There is still some question as to whether there is a need to test the effectiveness of different methods of treating vulnerable plaques at risk of ulceration. In this regard, OCT and NIRS-IVUS seem to be the two coronary imaging options with the greatest potential for evaluating these treatment protocols.
Treatment can encompass both interventional and medical solutions. In pursuing an interventional treatment strategy for vulnerable lesions, the net clinical benefit of coronary stenting must be measured against optimal medical therapy. The COMPLETE Trial OCT Substudy9 showed a high prevalence of patients with at least one TFC lesion (47%) in patients with STEMI, providing the rationale for the interventional solution to vulnerable lesions.
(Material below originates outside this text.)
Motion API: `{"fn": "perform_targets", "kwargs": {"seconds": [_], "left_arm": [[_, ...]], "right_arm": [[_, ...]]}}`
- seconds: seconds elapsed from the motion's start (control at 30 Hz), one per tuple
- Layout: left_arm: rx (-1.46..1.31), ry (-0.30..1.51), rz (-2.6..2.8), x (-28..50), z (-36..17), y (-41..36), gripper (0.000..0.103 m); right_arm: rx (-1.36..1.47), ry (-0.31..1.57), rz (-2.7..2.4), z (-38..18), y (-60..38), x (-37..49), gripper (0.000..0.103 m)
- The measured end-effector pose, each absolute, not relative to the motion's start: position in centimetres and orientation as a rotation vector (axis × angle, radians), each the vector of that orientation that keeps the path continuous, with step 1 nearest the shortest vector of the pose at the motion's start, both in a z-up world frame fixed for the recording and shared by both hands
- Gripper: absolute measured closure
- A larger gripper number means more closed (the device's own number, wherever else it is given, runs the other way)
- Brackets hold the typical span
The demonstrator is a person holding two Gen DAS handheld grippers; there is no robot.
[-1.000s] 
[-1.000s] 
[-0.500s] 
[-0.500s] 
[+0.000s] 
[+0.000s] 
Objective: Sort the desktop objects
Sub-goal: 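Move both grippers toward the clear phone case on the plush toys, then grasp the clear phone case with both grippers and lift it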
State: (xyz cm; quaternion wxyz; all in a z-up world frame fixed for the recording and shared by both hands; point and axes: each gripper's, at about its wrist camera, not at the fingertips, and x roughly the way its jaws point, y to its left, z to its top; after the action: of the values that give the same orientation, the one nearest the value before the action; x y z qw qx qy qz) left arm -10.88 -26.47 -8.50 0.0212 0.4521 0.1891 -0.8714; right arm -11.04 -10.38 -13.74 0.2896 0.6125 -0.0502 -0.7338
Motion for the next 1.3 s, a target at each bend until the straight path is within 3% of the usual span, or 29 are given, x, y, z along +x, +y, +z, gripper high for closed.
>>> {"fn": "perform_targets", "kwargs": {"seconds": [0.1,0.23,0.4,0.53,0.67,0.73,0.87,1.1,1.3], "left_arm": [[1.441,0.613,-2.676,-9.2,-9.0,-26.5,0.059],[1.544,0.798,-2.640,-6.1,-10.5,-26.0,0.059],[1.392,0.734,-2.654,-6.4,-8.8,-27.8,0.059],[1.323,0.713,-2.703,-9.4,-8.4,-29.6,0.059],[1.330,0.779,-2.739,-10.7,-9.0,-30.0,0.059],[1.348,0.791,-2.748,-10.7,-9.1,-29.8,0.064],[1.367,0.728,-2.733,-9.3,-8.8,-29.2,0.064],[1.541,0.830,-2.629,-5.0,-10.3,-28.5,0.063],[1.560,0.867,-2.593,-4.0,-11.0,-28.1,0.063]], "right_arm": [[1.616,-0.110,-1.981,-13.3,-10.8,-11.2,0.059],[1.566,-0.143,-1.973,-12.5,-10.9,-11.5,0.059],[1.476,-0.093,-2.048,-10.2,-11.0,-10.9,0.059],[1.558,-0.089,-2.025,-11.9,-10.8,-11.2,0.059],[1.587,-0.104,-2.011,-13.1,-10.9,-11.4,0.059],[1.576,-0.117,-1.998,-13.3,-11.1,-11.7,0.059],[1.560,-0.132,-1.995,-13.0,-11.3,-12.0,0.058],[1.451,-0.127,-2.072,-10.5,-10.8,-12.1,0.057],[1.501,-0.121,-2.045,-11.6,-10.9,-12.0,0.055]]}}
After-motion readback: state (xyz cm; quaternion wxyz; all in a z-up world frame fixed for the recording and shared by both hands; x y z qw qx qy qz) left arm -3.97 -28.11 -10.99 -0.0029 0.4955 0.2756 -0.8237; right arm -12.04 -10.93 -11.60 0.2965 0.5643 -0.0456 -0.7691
The PROSPECT ABSORB trial10 compared the treatment of vulnerable plaques by NIRS-IVUS by means of a bioresorbable vascular scaffold versus optimal medical therapy only. Major adverse cardiovascular events (MACE) at 24 months occurred at similar rates.
Stenting an FFR-positive lesion is, however, a one-size-fits-all solution. Plaques with a high lipid content and TFC may deserve a different treatment as compared to plaques with different features of vulnerability, such as those with signs of ulceration, calcified nodules or OCT-identified signs of plaque healing. This latter finding seems to identify patients at a lower risk of ACS.
Future randomised studies will provide new answers for the treatment of intermediate non-culprit lesions in ACS patients. The INTERCLIMA study (ClinicalTrials.gov: NCT050227984) will compare a functional versus OCT-guided stenting strategy. Similarly, the COMBINE INTERVENE and PREVENT trials (ClinicalTrials.gov: NCT05333068 and NCT02316886, respectively) will focus on non-ischaemic (FFR >0.75) vulnerable plaques to compare revascularisation versus medical treatment.
In conclusion, invasive imaging modalities can detect high-risk features of coronary atherosclerosis. Further studies are needed to determine whether the adoption of a comprehensive plaque imaging strategy that is able to address multiple features of vulnerability, including fibrous cap thickness, is capable of guiding prophylactic percutaneous coronary intervention to prevent adverse hard cardiac events.
Conflict of interest statement
The authors have no conflicts of interest to declare.